Model Configuration JSON File Parameters

Parameter Table

The Model Parameter table below summarizes

PySDK supports models of the following categories:

Image Object Detection
Image Classification
Image Semantic Segmentation
Image Pose Detection
Sound Classification

The Models column in the table below contains the model category to which the corresponding parameter applies.

General Parameters

On top level, outside of any section

Parameter Name	Type	Default	Mandatory	Models
ConfigVersion	int	0	yes	All
Version of JSON configuration file. This version is checked against minimum compatible and current framework software versions. If it is not within that range, version check runtime exception is generated on the model loading.
Checksum	string	""	yes	All
Checksum of model binary file

Target Device Parameters

Section "DEVICE"

Parameter Name	Type	Default	Mandatory	Models
DeviceType	string	"CPU"	no	All
This field defines on which device the inference should be executed.

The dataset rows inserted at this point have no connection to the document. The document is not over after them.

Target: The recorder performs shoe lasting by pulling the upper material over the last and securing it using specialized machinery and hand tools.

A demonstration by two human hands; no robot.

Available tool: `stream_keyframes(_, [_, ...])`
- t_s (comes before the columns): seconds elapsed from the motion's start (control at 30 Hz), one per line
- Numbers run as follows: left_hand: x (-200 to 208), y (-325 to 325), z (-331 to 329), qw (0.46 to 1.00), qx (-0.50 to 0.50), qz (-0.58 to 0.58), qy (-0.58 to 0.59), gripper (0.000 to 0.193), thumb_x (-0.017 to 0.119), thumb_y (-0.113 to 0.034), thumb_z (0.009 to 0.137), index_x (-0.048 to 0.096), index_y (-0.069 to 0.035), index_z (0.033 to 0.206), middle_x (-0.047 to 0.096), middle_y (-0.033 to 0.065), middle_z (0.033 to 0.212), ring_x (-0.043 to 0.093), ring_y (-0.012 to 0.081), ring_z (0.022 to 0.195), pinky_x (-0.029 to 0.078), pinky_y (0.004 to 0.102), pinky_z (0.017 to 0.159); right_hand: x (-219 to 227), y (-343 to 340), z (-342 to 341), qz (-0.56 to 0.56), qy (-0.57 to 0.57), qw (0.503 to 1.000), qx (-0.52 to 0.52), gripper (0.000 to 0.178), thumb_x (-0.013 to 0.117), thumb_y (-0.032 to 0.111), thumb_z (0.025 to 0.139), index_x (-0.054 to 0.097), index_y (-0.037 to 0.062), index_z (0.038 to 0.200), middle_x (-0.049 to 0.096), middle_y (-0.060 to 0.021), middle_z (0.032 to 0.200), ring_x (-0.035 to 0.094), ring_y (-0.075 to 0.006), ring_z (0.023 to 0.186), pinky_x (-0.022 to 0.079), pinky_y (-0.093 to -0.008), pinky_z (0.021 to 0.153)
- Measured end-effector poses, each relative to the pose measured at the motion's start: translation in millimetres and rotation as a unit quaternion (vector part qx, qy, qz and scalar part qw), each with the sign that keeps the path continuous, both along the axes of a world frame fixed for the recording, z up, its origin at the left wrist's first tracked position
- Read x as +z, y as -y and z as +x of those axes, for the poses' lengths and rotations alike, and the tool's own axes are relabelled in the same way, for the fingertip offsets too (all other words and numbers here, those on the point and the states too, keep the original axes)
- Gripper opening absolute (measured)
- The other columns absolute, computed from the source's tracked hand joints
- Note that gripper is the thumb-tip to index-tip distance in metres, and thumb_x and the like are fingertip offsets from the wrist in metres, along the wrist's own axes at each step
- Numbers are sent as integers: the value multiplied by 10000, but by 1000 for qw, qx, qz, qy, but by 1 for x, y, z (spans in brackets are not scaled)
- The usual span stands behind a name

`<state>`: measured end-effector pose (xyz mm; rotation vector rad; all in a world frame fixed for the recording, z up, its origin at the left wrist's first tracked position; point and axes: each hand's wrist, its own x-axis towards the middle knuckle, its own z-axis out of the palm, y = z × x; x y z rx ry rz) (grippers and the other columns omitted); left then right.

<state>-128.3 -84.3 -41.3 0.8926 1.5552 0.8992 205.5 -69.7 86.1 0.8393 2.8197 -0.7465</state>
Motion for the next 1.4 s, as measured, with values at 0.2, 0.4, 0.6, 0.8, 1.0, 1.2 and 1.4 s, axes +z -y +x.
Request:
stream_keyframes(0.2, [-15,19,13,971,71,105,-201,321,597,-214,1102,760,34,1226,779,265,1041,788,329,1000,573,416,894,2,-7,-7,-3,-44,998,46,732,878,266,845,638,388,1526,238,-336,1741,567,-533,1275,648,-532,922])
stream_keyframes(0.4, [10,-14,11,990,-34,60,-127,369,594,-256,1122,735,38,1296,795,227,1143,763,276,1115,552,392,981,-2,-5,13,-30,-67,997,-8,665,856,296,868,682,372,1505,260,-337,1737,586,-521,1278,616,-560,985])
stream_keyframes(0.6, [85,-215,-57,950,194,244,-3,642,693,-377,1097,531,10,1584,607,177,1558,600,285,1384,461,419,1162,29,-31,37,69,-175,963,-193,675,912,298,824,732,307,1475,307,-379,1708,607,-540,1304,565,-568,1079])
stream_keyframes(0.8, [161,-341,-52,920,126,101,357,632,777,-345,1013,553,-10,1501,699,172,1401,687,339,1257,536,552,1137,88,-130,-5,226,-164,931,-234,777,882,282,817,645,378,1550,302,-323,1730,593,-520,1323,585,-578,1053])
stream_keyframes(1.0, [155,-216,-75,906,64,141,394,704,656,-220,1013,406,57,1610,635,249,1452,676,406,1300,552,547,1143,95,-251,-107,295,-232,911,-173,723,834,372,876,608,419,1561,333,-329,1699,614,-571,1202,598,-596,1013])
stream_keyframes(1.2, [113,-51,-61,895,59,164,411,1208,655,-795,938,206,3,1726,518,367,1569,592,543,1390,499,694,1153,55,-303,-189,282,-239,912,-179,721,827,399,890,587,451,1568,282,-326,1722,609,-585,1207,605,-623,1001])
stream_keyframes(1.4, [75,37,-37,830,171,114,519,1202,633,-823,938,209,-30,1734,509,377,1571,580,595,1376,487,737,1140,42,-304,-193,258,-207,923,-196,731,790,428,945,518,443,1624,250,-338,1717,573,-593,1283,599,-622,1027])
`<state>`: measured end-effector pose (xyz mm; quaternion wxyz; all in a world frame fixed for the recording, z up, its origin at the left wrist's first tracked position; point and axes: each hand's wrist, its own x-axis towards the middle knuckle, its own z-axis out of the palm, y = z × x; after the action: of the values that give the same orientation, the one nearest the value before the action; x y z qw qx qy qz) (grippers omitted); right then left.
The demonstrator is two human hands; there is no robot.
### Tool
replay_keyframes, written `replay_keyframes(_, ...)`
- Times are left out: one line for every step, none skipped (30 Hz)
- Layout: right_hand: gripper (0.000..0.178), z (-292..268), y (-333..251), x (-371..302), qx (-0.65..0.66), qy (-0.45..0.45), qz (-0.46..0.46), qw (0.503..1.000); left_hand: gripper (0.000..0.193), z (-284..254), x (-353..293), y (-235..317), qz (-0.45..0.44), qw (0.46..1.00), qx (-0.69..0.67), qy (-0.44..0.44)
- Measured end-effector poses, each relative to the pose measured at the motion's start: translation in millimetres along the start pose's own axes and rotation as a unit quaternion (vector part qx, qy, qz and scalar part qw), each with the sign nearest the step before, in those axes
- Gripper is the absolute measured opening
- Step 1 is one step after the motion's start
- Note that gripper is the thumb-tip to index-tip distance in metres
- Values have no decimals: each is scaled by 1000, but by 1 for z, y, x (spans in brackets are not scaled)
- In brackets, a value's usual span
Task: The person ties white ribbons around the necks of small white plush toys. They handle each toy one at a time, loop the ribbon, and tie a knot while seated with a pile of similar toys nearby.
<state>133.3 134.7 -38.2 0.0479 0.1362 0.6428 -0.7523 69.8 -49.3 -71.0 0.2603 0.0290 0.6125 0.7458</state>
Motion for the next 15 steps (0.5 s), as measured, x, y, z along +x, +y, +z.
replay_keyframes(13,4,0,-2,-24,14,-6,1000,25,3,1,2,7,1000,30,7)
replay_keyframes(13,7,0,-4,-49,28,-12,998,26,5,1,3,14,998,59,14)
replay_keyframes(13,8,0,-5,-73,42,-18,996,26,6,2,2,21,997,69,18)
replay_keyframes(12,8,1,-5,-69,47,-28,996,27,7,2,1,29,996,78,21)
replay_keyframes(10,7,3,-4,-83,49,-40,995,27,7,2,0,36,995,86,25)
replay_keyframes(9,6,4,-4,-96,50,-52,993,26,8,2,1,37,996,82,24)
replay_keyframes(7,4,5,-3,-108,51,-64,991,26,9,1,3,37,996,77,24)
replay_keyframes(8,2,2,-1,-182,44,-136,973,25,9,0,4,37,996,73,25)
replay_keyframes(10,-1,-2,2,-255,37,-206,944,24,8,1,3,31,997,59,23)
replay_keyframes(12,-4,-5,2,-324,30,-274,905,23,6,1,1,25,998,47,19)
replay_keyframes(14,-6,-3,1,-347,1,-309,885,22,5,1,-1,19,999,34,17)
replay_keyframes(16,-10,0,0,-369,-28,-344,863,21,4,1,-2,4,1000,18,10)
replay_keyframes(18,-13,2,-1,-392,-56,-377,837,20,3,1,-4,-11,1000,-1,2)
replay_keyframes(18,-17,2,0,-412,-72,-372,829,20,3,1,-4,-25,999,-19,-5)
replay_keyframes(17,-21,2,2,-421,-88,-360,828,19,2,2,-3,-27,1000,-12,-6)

Supported values: "ORCA" - run on Orca "CPU" - run on CPU "EDGETPU" - run on Google EdgeTPU "GPU" - run on GPU via Nvidia Tensor RT "DLA_ONLY" - run on DLA via Nvidia Tensor RT. No GPU use is allowed, presence of any layers not supported by DLA will cause just in time compilation fail. "DLA_FALLBACK" - run on DLA via Nvidia Tensor RT. Unsupported layers will be executed on GPU. "NPU" - run on NPU via OpenVino. "RK####" run on Rockchip NPU systems. "VITIS_NPU" run on Ryzen NPU via ONNX.
RuntimeAgent	string	"Default"	no	All
Defines the runtime agent to use. Supported values: "N2X" - N2X runtime agent "TFLITE" - TensorFlow Lite runtime agent "OPENVINO" - OpenVINO runtime agent "ONNX" - ONNX runtime agent "RKNN" - RKNN runtime agent "TENSORRT" - Tensor RT runtime agent
SupportedDeviceTypes	string	""	no	All
Comma-separated list of runtime agent/device type combinations, supported by the model. For example: `"OPENVINO/CPU,ONNX/CPU"`

Model Parameters

Section "MODEL_PARAMETERS"

Parameter Name	Type	Default	Mandatory	Models
ModelPath	string	-	no	All
A path to a model file
CalibrationFilePath	string	-	no	All
Path to coefficient calibration file required when using Tensor RT models with post-training quantization.
UseFloat16	bool	false	no	All
Enables the use of the special Float16 type in TensorRT runtime.
CompilerOptions	JSON	{}	no	All
Model compiler options, keyed by runtime agent type. For example: `{ "N2X/CPU": "--device SW", "N2X/ORCA1": "--device HW" }`

Preprocessing Parameters

Section "PRE_PROCESS"

This section may have more than one element. For multi-input networks each element describes one input tensor of such network.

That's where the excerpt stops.